Lottery balls went pop, pop, pop and the Blue Peter bloke-who-wasn't poured out the same old spiel. Jim saw himself in the audience again with his left foot bandaged up. Then there it was again, the breakfast-then-the-bookies-the-bookies-then-the-pub-the-pub-then-home-for-tea "Back," commanded Jim. "Go back."

"Mmmmmm," went John Omally.

Back went Jim. To his teenage years, the Blue Triangle Club and Sandra of the rhyming slang. Then back to the childhood holidays and school and the headmaster's room.

"Go back."

To nursery school, the cradle, the maternity ward, then WHACK!.

And it wasn't the sound of a door on a wall. It was a WHACK of a different persuasion.

"I'm going," whispered Jim. "I'm off and going now."

"Then go with God, my friend," said John, for this seemed the right thing to say.

And so Jim drifted back.

Streets of houses rose up before him and fell away behind, women in mop caps with babies on their hips, gentlemen with high wing collars, splendid in their sideburns. Hansom cabs and broughams, horses and pony traps, then dandies in coloured waistcoats, fops and dollymops, ladies with pompadours, hoop skirts and silken drawers. Back.

Jim felt heat upon his face. Where was he now? It was hot here. In the distance rude dwellings. Jim thought himself closer. Phew! What a stink! So that's why they were called rude. But who's this?

Jim saw him marching over a hill, his robes blowing about him. Brown robes, knotted at the waist, bare legs and sandals. He was clutching something to his chest, something wrapped in a velvet cloth.

The monk marched ever closer.

Jim could see his face now. It was the face of an Old Testament prophet. Noble-browed, wild of eye, with a great beak of a nose, a chin thrust forward.

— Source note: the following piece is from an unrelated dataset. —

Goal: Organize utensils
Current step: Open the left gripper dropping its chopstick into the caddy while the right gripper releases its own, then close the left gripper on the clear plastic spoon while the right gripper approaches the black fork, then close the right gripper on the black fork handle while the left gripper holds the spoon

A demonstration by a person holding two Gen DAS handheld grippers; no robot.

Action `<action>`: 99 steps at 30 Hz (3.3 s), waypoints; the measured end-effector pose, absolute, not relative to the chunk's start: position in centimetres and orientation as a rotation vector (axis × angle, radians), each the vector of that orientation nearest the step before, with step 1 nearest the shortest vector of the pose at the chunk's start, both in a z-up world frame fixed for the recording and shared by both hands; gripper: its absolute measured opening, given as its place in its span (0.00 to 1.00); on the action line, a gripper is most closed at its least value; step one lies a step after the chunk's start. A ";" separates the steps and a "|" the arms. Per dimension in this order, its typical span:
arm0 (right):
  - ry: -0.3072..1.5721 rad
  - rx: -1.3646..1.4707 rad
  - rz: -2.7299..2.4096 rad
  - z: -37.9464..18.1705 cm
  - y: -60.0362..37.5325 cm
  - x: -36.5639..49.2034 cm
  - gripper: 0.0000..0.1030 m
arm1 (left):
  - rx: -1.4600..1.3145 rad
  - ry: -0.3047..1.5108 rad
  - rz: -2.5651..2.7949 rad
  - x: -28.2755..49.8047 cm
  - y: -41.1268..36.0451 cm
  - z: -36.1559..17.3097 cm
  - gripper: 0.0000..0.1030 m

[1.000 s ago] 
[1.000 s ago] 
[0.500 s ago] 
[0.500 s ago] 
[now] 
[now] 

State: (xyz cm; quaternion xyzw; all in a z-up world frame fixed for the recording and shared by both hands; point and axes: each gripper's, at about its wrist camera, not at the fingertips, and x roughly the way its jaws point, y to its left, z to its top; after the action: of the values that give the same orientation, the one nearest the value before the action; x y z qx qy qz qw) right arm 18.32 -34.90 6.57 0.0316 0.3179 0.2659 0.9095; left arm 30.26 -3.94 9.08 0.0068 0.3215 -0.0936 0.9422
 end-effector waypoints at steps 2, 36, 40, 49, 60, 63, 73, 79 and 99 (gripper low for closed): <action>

And on he marched. Right past.

"Hold on," cried Jim. "I want a word with you."

But the monk didn't turn.

He didn't see Jim.

But who was this?

A hooded rider was coming out of the East, as though borne on the wind. He rode towards the monk, reigned in his horse and dismounted.

"Ho there, holy father," he cried.

"Out of my way, villain."

Rather harsh words for a monk, thought Jim, but he stared in awe at the rider. For the rider had now pulled back his hood and his face could clearly be seen.

"I go with God," declared the monk. "Do not stand in my way."

"But I am God's messenger, or rather the messenger of his messenger." The rider smiled wickedly. "I have something to deliver."

"I want nothing from you, odorous one. I smell the breath of Satan on you. The sulphur of the pit."

"Your words are unappealing, monk. What have you in your bundle?"

"I have the Days of God. And God will not be denied them."

"God may not be denied his days. But I deny you yours."